Hungary's inflation back into single-digit territory after 18 months
/ bne IntelliNews
By Tamas Csonka in Budapest November 13, 2023

Headline inflation in Hungary slowed to 9.9% in October (chart) from 12.2% in the previous month, according to data from the Central Statistics Office (KSH) on November 10. The figure was in line with analysts’ estimates and the government’s target.

Inflation has fallen to single digits for the first time in 18 months and has dropped some 15.8pp from its peak of 25.7% in January due to base effects and the retreat of energy and food prices globally, but also the collapse of domestic demand and monetary tightening by the central bank.

On a monthly basis, consumer prices edged 0.1% lower.

Core inflation, which reflects underlying inflation trends better by excluding volatile fuel and food prices, dropped to 10.9% y/y from 13.1% in September.

Detailed figures show food inflation slowed from 15.2% in September to 10.4% in October, and the increase in consumer durable prices was just 0.7% on an annual basis. Fuel prices however increased by 30.2% y/y as the fuel price caps distorted the base figure (it was phased out only in December 2022).

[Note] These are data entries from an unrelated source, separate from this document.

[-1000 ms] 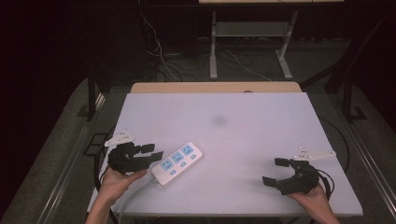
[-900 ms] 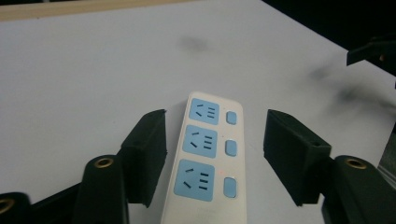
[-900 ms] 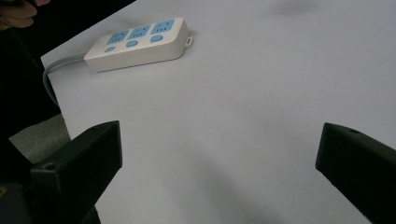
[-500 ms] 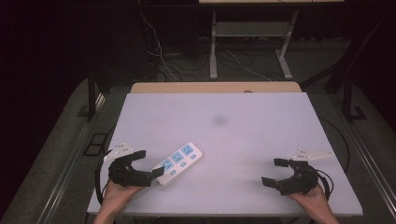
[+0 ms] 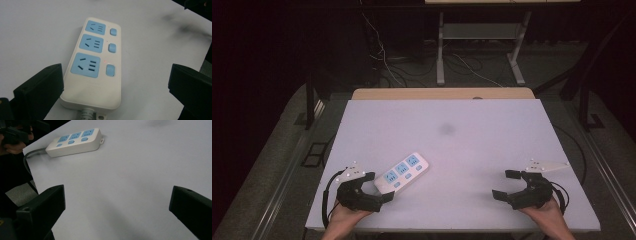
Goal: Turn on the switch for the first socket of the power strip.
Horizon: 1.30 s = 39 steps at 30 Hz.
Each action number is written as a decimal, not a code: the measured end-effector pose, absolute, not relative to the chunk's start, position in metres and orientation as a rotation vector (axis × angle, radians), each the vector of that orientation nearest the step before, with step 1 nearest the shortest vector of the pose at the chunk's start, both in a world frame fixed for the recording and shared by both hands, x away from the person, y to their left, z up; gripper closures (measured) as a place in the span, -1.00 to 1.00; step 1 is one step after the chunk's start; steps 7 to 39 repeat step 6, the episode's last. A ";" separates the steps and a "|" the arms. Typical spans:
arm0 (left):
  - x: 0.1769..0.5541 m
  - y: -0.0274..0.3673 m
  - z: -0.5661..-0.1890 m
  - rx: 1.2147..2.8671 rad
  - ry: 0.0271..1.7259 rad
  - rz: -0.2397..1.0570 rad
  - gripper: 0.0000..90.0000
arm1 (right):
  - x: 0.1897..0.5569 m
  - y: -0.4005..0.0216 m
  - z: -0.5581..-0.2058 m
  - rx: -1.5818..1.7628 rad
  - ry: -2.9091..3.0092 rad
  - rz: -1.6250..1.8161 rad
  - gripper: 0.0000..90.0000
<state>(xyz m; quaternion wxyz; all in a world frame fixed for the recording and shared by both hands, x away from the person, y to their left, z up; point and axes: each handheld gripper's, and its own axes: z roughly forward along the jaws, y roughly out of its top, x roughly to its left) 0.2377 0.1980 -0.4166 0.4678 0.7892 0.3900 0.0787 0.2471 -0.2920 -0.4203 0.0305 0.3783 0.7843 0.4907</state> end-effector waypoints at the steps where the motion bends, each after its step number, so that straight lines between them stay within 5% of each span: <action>1: 0.237 0.196 -0.419 1.940 0.955 0.189 -1.00 | 0.247 -0.292 -0.420 1.168 2.418 1.512 -1.00; 39: 0.238 0.193 -0.420 1.948 0.948 0.189 -1.00 | 0.247 -0.292 -0.420 1.167 2.422 1.507 -1.00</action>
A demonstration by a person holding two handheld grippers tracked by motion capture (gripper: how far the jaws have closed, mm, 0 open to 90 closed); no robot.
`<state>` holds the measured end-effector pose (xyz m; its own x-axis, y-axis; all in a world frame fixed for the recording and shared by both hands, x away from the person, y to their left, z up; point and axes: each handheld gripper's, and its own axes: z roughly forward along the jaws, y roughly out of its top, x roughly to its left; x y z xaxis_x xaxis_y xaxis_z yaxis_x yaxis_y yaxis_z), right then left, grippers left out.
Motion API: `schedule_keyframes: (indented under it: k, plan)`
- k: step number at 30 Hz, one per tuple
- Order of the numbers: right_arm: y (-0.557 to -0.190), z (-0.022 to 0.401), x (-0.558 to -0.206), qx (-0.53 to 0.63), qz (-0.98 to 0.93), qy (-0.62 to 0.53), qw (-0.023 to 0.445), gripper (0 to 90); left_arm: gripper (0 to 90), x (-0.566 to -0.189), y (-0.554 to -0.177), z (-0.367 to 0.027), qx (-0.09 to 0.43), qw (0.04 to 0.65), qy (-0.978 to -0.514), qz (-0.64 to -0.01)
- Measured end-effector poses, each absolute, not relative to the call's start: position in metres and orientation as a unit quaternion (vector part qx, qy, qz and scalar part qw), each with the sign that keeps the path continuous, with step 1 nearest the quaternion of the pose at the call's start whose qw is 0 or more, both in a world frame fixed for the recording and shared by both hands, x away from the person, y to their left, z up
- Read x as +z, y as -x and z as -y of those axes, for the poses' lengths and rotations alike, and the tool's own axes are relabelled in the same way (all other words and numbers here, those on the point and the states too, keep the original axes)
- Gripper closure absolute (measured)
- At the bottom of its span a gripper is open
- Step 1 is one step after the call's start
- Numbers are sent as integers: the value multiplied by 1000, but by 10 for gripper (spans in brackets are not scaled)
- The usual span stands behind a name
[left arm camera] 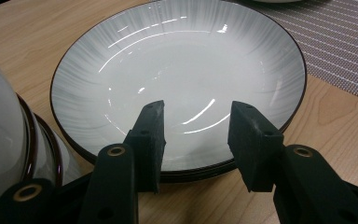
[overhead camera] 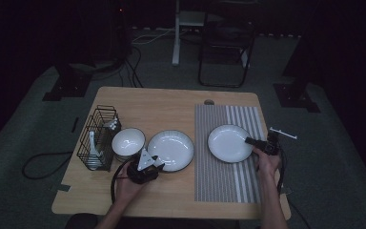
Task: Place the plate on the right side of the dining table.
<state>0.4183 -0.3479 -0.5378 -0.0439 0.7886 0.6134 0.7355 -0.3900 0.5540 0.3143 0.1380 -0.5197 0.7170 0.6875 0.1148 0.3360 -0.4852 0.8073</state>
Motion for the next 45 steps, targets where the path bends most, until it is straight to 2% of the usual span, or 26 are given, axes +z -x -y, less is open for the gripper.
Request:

Service prices increased by 13.2%, slowing from 13.6% in the previous month.

The Economic Development Ministry said inflation fell to single digits a month earlier than forecast and took credit for that with measures including the mandatory discounts and the price monitoring platform, which monitors the prices of a broad range of food products at Hungary's biggest supermarket chains. Since its launch in July, it contributed to reducing the headline data by 0.4pp.

The government blames the war and sanctions for inflation, which remains the highest in the EU. but analysts said the government is also to blame for not keeping spending under control before the election and unleashing an unprecedented spending spree.

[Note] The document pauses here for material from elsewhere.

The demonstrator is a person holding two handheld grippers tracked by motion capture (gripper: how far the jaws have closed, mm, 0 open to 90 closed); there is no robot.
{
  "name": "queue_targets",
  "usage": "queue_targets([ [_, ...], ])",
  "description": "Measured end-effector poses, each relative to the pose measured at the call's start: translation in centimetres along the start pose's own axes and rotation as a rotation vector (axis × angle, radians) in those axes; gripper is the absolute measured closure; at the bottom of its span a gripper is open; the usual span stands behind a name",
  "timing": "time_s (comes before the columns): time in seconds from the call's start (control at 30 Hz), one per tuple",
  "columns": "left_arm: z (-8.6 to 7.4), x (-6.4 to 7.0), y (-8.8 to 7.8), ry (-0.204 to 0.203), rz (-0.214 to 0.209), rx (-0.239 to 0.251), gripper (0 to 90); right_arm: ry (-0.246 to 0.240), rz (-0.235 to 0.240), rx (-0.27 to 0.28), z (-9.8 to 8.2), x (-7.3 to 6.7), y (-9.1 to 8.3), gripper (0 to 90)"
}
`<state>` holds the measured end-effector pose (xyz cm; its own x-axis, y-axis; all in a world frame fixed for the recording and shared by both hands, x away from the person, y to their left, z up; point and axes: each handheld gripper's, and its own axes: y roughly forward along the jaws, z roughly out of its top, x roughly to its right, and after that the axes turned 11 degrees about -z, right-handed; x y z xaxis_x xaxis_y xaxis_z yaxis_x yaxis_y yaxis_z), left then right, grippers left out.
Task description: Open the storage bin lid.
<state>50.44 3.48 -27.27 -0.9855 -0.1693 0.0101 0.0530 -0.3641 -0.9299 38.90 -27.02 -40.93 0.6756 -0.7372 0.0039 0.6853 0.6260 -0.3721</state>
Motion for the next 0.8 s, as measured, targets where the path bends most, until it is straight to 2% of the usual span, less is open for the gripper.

Multinational companies came under scrutiny by the government and its propaganda machine and were accused of price gouging, despite the fact the competition in the retail sector remains tense. The pricing of Hungarian retailers is significantly higher, despite they are exempt from paying the revenue-based windfall tax on retailers. Prime Minister Viktor Orban "campaigned" in pro-government media to bring inflation below 10%, a promise that was not difficult to meet given the base effect and the longest recession in Hungary.

According to the Economic Development Ministry, the headline figure could fall to 6-7% by year-end and reach 5-6% in 2024, when real wage growth could reach 4-5% as the minimum wage is set to rise 10-15% in 2024.

In a separate report, the MNB said inflation is slowing on the effects of disciplined monetary policy, government measures to spur competition, subdued demand, base effects, and a "significantly lower" external cost environment.

Both headline and core inflation in October were in the lower half of the forecast range in the central bank's latest quarterly inflation report. The Hungarian National Bank (MNB) raised its annual average inflation forecast for 2023 from 17.6-18.1% in June to 16.5-18.5% in September.

Analysts noted that the forint’s appreciation and slowing demand also played a part in the stronger disinflation in October. The steep decline in the CPI is set to continue in the coming months, but will slow down from Q2 2024, they added.

As for the impact on monetary policy, the chances of a 100 basis points rate cut have increased significantly following the inflation report, ING Bank analyst Peter Virovácz observed.

At the last rate-setting meeting, the Hungarian National Bank slowed the pace of easing to 75bp, citing risks in the external environment due to high yields.

Inflation could average 17.8% this year and moderate to 5-6% in 2024, with upside risks, he added. These include the rise in fuel prices due to the HUF41 per litre rise of excise tax on fuel and inflationary pressures from wage hikes.